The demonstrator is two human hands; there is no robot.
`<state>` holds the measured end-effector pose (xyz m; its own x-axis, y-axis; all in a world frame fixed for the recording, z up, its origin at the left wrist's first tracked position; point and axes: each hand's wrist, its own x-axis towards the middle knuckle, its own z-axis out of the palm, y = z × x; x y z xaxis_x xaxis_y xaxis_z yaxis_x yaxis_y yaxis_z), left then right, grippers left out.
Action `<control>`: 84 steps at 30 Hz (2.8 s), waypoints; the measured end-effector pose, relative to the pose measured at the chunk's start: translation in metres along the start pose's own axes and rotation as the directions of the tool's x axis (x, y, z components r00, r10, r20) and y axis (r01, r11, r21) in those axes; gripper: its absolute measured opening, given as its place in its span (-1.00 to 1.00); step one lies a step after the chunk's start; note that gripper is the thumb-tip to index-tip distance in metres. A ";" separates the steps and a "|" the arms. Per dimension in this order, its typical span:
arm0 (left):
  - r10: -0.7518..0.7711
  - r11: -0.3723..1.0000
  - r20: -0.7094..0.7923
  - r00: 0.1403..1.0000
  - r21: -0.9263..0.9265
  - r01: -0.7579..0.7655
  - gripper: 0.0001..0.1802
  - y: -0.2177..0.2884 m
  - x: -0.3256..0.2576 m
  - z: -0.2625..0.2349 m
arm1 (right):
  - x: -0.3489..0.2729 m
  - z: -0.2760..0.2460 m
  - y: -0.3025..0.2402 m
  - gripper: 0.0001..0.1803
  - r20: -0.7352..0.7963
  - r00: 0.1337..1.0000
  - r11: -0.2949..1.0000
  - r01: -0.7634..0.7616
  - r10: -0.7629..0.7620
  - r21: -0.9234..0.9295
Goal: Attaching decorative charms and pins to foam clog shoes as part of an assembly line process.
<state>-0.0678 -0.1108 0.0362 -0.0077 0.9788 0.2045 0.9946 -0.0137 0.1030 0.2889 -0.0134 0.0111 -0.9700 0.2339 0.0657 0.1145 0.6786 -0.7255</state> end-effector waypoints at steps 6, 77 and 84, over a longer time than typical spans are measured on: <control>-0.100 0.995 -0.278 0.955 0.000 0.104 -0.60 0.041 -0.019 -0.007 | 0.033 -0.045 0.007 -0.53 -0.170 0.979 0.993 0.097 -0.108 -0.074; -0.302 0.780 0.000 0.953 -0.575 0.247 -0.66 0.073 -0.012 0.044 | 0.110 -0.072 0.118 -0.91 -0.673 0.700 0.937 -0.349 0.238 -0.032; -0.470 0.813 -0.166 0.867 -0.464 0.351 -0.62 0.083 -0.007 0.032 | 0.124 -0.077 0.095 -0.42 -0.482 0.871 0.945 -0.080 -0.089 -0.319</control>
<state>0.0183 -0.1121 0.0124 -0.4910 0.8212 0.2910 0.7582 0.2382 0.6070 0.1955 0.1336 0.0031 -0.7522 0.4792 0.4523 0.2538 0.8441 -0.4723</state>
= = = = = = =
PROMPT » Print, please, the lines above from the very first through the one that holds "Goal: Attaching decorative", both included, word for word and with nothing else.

TASK OUTPUT »
The demonstrator is two human hands; there is no robot.
`<state>` holds the measured end-effector pose (xyz m; its own x-axis, y-axis; all in a world frame fixed for the recording, z up, its origin at the left wrist's first tracked position; point and axes: each hand's wrist, its own x-axis towards the middle knuckle, its own z-axis out of the palm, y = z × x; x y z xaxis_x xaxis_y xaxis_z yaxis_x yaxis_y yaxis_z), left then right, grippers left out.
Action `<control>`: 84 steps at 30 Hz (2.8 s), waypoints; the measured end-effector pose, relative to the pose measured at the chunk's start: translation in metres along the start pose's own axes and rotation as the directions of the tool's x axis (x, y, z components r00, r10, r20) and y axis (r01, r11, r21) in those axes; gripper: its absolute measured opening, given as its place in its span (-1.00 to 1.00); step one lies a step after the chunk's start; note that gripper is the thumb-tip to index-tip distance in metres. A ";" separates the steps and a "|" the arms. Per dimension in this order, its typical span:
arm0 (left):
  - r10: -0.7518..0.7711
  - r11: -0.3723..1.0000
  - r20: -0.7094..0.7923
  - r00: 0.1403..1.0000
  - r21: -0.9263..0.9265
  - r01: -0.7579..0.7655
  - gripper: 0.0001..0.1802
  - y: -0.2177..0.2884 m
  - x: -0.3256..0.2576 m
  - z: -0.2625..0.2349 m
arm1 (right):
  - x: -0.3489..0.2729 m
  - z: -0.2760..0.2460 m
  - y: -0.3025..0.2402 m
  - gripper: 0.0001..0.1803
  - r20: -0.7352..0.7963
  - r00: 0.1337..1.0000
  - r11: -0.2949..1.0000
  - r01: -0.7634..0.7616
  - r10: -0.7629..0.7620
  - r21: -0.9234..0.9295
Goal: Attaching decorative charms and pins to foam clog shoes as part of an assembly line process.

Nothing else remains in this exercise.